Had Esther just said mechanism?

She seemed in her element during these conversations, glowing with the power she had over me, as if I should enjoy it, too.

I’d parry with oily fathery lameries. “Doesn’t it feel better to say things to people?”

“Feel better? It feels like shit. It feels entirely like the worst kind of shit.”

Little did she goddamn know.

“Okay, darling, I’m sorry.”

And thus a rhetorical marvel was engineered: I apologized to Esther, regularly, for her refusal to be queried on her well-being. I regularly failed to mount cogent justifications for any of the human practices. They turned out to be indefensible to her. In the end I was a poor spokesman for life among people. Such were the victories of language in the home.

After they’d snuggled and debriefed, Esther trailed Claire out of her room. Esther looked heavily guarded, as if to say, I have been at horse camp and I have changed considerably, in ways you could never understand, so let’s not waste each other’s time, you old asshole. Stay away from me, you tiny, silly creatures, for you have not been to horse camp.

Out of consideration for her privacy, I did not strive for eye contact.

Leave the little gal alone, I reminded myself, give her space, even though I wanted to hug the crap out of her and maybe get a smell of those horses I had paid for her to play with.

Such admonitions against trespass kept me afloat with Esther. But she was adorable-looking, which I wasn’t allowed to mention, and the one thing I most wanted to do, to hold her and tickle her and just be next to her, was the one thing that was definitively not on the table. Not even near it.
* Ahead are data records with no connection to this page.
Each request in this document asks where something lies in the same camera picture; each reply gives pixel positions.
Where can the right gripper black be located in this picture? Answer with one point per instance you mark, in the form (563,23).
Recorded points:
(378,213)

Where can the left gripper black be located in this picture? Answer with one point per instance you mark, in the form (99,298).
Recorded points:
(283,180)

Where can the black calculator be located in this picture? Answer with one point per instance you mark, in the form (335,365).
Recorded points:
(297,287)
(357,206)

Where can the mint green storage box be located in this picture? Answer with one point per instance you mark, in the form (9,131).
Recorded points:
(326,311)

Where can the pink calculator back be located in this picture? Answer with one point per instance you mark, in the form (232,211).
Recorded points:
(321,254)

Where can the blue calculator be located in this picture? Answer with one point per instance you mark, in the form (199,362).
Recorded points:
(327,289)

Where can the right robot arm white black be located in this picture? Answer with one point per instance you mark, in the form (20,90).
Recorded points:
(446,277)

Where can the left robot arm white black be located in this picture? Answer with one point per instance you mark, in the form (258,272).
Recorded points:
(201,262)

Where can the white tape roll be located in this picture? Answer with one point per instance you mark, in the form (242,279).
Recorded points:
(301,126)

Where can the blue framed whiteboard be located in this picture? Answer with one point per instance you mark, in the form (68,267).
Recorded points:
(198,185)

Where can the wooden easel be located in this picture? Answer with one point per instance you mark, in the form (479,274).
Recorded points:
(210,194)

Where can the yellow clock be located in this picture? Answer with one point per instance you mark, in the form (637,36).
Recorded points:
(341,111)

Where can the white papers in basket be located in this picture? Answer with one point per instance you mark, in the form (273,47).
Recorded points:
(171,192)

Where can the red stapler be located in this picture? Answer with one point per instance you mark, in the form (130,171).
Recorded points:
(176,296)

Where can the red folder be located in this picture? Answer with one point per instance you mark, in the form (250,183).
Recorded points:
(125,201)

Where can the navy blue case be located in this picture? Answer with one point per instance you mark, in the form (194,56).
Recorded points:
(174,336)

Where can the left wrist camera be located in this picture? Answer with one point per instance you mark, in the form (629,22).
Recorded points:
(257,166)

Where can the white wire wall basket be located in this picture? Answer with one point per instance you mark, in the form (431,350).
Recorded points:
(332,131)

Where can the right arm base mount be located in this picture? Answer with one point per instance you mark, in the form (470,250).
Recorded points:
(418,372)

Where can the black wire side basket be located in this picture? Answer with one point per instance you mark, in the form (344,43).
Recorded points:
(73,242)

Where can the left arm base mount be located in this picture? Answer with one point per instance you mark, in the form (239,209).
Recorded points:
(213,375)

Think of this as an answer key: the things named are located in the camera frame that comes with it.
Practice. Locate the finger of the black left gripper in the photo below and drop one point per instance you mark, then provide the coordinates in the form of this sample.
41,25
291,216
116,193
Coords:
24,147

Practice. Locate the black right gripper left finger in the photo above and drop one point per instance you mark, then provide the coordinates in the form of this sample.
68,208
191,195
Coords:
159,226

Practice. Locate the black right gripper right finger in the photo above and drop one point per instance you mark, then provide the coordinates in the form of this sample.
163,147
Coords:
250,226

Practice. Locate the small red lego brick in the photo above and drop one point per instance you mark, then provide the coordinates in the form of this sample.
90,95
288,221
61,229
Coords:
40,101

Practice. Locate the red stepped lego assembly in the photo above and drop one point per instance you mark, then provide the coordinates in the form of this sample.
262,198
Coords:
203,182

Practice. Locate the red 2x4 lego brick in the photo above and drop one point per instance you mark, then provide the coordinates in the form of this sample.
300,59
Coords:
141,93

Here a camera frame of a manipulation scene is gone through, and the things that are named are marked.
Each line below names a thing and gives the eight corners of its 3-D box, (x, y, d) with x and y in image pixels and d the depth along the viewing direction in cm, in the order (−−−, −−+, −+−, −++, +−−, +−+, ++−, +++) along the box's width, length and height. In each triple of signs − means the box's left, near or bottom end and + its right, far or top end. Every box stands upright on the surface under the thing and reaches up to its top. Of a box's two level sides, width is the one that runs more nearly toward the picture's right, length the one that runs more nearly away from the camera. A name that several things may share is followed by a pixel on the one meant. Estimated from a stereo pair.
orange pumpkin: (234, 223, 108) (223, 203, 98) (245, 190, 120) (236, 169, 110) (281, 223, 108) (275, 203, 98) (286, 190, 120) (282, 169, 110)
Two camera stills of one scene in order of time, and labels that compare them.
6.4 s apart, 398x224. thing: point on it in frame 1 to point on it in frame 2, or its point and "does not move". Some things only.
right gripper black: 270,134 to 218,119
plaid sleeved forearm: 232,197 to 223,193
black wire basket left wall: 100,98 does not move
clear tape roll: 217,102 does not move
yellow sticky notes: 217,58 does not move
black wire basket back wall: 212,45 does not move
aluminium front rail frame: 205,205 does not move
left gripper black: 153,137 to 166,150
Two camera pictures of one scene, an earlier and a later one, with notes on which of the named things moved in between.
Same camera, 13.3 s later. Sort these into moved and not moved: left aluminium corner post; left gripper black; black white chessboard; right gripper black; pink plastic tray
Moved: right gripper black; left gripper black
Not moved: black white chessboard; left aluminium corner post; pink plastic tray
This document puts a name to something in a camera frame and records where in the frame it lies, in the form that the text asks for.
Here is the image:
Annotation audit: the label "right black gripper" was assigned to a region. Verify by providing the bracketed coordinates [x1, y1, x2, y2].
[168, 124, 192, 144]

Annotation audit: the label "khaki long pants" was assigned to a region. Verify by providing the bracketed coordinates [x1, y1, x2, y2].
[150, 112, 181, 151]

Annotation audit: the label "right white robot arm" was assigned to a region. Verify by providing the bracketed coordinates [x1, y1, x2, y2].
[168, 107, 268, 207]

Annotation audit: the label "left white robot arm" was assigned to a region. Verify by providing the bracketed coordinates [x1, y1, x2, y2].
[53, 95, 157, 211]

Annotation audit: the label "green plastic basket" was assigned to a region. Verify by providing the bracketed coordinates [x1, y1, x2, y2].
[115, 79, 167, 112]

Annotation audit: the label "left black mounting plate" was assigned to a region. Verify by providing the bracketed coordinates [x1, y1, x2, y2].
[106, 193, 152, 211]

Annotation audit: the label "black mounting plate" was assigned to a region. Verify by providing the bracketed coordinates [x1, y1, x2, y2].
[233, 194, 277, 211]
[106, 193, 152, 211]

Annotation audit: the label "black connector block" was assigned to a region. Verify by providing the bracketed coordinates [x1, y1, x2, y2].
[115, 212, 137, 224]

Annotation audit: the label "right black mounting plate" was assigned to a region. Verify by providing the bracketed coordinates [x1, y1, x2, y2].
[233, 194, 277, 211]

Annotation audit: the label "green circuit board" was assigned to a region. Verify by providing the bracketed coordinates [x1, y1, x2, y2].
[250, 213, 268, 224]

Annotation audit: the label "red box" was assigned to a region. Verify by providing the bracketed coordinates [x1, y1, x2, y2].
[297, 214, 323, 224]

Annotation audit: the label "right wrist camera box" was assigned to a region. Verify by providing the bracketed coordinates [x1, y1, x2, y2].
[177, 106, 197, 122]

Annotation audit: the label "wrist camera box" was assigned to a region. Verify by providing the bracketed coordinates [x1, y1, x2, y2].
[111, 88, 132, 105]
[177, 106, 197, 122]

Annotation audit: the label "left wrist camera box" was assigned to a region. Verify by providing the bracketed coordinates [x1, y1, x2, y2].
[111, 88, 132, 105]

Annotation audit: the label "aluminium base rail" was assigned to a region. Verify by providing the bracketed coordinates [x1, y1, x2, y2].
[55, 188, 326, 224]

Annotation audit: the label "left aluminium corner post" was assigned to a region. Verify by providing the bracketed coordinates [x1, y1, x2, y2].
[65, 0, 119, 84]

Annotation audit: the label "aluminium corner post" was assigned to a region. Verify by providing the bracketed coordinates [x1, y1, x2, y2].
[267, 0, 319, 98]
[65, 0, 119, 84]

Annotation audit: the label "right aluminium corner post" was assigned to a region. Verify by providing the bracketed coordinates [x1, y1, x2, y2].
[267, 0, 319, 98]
Esther’s usual poker face couldn’t really hide her suspicion. She had deep energy reserves for uncovering contradiction and hypocrisy. When she smelled it she jumped into action. This new bit of news—Mom and Dad are feeling better—was vulnerable to attack, obviously. Clearly she’d been clued in to our ostensible recovery.

I saw her mind working away at the weakness of everything she’d heard from her mother, the great dismantling project going on not so secretly in the twitches of her face.

“You’re better,” she announced, unimpressed, as she flipped through the week’s worth of catalogs that had come.

This bedside manner would help her one day, no doubt. Rhetorical mode number forty-fucking-five. Death through obviousness, insistence on the literal. I will show you that your basic claims about yourself are insane, simply by repeating them back to you.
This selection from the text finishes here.